Шрифт:
Интервал:
Закладка:
— Хорошо, что мы вас застали здесь! — воскликнула она входящему с улыбкой и подавая ему руку. — Вы должны прислужиться и помогать нам. Мой жених торопит, у нас бездна закупок, несколько тысяч дукатов, чтобы выбросить за окно. Просто не сладим! И этот бедный Сильван так влюбился, так смешон, так страдает, что ни к чему не годится!
Вацлав из вежливости предложил свои услуги.
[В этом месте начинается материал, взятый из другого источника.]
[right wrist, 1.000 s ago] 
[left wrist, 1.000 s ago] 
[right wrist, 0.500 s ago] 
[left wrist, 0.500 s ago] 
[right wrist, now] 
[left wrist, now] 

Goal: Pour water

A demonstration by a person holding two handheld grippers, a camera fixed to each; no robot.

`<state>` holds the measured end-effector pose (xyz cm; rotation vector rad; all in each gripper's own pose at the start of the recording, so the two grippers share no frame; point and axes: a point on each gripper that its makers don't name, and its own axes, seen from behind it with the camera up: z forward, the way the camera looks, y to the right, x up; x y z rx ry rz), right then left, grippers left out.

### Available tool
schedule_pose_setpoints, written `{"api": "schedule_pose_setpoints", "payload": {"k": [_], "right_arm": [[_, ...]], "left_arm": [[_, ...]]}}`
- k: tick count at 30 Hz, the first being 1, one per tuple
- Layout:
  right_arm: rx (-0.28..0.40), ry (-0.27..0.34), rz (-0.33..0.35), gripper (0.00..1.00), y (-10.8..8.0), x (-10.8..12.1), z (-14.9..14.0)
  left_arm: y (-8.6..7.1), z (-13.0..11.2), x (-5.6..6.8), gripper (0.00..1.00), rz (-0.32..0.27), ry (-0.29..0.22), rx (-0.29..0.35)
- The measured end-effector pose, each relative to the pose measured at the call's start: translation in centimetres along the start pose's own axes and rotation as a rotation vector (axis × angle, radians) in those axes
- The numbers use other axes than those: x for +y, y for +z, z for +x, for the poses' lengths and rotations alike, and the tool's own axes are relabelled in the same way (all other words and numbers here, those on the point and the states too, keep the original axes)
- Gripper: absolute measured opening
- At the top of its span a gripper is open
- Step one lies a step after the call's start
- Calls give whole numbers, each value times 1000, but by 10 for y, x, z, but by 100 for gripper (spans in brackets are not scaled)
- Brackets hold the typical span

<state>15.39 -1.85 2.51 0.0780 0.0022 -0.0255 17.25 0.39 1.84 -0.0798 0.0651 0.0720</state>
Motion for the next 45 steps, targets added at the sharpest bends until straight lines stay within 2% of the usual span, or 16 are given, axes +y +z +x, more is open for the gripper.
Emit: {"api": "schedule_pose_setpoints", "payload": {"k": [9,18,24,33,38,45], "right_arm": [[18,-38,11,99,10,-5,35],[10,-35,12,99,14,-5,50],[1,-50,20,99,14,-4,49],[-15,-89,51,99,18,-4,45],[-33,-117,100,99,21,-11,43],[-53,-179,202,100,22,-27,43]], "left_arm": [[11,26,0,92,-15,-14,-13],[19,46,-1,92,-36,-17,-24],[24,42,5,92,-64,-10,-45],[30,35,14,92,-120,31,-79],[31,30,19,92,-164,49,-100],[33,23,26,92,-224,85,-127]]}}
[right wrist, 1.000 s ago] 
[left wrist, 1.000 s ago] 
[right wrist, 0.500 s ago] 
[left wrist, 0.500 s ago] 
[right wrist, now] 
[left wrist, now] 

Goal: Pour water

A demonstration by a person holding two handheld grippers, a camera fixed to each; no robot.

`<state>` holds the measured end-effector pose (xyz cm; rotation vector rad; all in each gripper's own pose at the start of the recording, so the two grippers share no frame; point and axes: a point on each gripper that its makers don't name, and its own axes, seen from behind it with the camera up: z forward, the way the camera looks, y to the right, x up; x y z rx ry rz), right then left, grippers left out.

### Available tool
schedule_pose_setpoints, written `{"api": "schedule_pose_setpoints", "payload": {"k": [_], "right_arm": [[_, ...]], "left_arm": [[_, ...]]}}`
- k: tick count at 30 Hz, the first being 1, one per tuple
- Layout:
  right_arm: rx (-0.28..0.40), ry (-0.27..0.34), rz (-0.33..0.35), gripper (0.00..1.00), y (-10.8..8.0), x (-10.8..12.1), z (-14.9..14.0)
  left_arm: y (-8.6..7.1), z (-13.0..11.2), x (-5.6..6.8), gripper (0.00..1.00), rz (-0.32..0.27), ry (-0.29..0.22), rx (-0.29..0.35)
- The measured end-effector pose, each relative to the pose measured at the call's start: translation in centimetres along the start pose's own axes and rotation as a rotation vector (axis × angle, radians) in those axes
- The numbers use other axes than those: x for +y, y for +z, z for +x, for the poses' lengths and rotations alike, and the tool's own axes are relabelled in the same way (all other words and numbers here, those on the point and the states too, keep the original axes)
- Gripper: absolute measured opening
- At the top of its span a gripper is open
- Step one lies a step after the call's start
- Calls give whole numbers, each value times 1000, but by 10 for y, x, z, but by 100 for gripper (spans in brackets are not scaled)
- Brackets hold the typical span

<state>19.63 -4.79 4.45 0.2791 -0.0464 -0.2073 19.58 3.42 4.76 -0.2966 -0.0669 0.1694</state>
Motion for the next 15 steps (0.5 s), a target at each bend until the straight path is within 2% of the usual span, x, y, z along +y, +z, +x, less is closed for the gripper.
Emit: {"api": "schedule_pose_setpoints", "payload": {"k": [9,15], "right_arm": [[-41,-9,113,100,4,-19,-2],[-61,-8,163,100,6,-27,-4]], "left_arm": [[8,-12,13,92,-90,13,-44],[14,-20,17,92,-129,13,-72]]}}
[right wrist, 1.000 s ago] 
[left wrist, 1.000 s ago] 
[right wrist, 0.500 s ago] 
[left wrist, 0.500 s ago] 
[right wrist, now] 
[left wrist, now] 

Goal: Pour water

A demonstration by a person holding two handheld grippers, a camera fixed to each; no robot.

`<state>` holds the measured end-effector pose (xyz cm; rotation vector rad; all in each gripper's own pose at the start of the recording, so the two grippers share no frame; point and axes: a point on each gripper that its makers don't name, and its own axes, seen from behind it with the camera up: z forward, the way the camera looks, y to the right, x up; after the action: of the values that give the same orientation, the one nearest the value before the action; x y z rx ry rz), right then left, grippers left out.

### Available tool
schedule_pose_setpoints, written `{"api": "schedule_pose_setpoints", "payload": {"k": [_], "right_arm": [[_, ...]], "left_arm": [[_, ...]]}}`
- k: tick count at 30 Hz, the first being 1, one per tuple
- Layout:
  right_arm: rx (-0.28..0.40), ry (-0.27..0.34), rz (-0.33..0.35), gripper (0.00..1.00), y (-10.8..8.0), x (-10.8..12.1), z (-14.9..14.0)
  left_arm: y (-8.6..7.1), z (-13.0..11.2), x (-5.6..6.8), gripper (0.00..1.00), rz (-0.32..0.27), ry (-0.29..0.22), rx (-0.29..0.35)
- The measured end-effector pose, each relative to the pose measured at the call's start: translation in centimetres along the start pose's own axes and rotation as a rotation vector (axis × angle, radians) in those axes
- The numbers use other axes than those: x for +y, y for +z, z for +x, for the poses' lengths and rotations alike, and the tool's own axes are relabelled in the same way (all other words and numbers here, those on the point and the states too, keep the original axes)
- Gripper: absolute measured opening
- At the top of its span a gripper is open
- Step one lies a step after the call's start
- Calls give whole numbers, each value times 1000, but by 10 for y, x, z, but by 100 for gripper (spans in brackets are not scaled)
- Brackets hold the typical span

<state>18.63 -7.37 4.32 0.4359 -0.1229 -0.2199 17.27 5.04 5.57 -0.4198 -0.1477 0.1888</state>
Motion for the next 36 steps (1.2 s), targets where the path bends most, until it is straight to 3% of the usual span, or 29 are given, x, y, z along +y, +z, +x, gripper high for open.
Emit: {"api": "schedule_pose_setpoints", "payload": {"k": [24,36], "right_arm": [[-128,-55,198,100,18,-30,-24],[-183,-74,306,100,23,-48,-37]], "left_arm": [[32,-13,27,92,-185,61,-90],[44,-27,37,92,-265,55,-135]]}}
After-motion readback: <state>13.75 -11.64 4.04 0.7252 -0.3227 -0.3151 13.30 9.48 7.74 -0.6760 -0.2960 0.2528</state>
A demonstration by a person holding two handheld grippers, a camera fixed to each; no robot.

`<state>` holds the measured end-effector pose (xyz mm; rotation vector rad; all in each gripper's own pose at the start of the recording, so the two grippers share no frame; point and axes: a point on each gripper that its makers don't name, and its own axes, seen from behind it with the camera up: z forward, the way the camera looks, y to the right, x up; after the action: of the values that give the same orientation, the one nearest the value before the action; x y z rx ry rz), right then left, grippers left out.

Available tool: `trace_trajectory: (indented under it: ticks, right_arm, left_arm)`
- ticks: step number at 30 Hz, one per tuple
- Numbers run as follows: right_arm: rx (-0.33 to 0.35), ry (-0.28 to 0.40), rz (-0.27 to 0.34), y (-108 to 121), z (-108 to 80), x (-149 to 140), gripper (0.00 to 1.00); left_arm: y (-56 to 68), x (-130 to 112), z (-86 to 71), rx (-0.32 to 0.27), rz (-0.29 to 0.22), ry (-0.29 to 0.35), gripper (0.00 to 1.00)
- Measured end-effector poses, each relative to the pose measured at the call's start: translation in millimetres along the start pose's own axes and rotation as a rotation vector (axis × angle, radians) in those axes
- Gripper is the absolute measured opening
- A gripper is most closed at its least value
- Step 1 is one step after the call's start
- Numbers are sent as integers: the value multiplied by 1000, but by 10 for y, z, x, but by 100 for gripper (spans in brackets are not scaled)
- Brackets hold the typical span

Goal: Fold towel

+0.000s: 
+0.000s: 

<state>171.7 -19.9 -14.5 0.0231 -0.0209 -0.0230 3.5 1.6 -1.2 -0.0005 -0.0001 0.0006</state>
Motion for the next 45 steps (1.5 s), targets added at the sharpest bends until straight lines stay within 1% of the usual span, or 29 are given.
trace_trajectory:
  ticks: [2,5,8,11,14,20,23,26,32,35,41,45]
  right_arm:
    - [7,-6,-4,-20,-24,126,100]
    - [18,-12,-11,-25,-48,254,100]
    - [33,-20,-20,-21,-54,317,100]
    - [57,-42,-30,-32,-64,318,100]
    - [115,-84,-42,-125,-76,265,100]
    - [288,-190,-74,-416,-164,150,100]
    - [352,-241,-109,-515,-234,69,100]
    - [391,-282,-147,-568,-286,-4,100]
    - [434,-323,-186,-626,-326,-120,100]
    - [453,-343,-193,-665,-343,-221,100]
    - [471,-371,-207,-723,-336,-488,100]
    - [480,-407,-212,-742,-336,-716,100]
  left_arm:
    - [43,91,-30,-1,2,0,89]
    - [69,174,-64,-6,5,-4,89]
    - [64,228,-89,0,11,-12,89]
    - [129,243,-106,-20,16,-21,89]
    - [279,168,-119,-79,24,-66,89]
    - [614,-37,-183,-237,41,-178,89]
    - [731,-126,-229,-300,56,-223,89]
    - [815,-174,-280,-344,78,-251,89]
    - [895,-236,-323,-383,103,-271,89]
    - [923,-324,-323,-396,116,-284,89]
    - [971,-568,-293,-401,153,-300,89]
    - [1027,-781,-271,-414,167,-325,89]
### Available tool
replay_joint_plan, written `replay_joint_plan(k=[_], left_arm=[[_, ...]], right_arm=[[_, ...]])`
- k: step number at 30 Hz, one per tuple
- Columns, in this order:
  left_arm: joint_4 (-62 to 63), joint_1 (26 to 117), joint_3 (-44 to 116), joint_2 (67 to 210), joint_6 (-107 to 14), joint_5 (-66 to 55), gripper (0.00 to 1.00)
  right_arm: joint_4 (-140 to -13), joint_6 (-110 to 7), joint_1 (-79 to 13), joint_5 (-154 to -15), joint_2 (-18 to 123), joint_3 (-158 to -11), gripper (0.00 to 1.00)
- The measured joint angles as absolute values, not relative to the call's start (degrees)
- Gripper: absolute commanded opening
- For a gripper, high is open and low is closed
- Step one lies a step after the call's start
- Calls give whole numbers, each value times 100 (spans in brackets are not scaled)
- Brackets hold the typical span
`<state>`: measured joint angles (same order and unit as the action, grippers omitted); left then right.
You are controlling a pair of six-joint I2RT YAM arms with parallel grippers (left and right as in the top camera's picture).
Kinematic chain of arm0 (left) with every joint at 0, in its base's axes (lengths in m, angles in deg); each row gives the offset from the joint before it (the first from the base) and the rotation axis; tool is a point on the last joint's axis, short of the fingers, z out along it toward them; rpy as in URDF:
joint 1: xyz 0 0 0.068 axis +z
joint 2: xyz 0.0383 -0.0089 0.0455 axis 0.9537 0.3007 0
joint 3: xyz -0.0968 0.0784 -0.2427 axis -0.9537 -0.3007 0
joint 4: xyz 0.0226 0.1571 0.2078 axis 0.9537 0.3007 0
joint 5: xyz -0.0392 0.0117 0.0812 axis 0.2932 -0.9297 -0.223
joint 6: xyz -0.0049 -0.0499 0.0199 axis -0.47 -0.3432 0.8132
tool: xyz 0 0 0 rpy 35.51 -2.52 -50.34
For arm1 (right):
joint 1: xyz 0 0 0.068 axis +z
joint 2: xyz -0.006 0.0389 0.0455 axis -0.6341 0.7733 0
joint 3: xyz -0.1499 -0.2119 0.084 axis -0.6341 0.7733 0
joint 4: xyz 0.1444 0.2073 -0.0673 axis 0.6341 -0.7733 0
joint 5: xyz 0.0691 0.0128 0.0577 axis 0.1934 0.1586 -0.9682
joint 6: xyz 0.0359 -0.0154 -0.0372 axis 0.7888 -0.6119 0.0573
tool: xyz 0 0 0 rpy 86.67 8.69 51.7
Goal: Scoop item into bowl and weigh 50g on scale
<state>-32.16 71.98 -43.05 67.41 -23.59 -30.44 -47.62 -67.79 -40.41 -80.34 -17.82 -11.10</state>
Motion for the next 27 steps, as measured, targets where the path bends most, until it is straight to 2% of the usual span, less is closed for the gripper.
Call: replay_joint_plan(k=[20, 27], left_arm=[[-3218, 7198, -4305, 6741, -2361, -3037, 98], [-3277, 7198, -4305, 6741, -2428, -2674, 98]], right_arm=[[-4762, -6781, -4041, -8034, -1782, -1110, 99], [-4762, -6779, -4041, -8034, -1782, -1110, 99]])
— Я расквитаюсь с вами, cousin, — прибавила Цеся лукаво, — не может же быть, чтобы вам не нужно было чего-нибудь для Франи; вы сами не сладите с женскими вздорами: мы выберем самые красивые, самые изящные и самые дорогие. Ведь уж не вернетесь же из Варшавы с пустыми руками; стыдно было бы вам и смешно.
С этой минуты Вацлаву не было покоя от Цеси, которая постоянно хотела держать его при себе, хоть и изменила систему обращения с ним, никогда уже не говоря и не напоминая о прежних отношениях. Постоянно была занята своею будущностью, свадьбой и ролью, какую приходилось ей играть в свете; беспрестанно напоминала ему о Фране, с притворным расположением к ней, но всегда с некоторой иронией, искусно, впрочем, прикрытой. Бедный Вацлав был печален и гнулся под тяжестью преследований, которые принимали затейливейшие формы.
Графиня Евгения, которая, несмотря на недостаток свежести и сильно уже увядшие прелести, надеялась еще при свечах найти хотя какого-нибудь поклонника, наравне с любопытной и нетерпеливой Цесей побуждаемая Сильваном, торопилась явиться в свет, возобновить старые знакомства и завязать новые сношения. Наняли экипаж, квартиру устроили великолепнейшим образом, много кинуто было денег. Наконец графиня собралась с сыном к барону Гормейеру, но их не приняли. Надо было ждать визита, и он был сделан только на четвертый день. По несчастью для Сильвана, Вацлав случился как раз в гостиной, и не было возможности спрятать его. Барон вошел с дочерью, которую хотел представить графине, но, увидев на пороге Вацлава, молодая вдова так смешалась, побледнела, изменилась в лице, что от волнения должна была сесть, едва поклонившись хозяйке дома. Это сложили на слабость, усталость и какое-то происшествие, которое испугало ее за минуту, хотя Сильван знал хорошо, что это значило. Разговор завязался с большим трудом и общими местами, но Эвелина решительно не принимала в нем участия, все время засматривалась на Вацлава; в глазах ее появились даже слезы…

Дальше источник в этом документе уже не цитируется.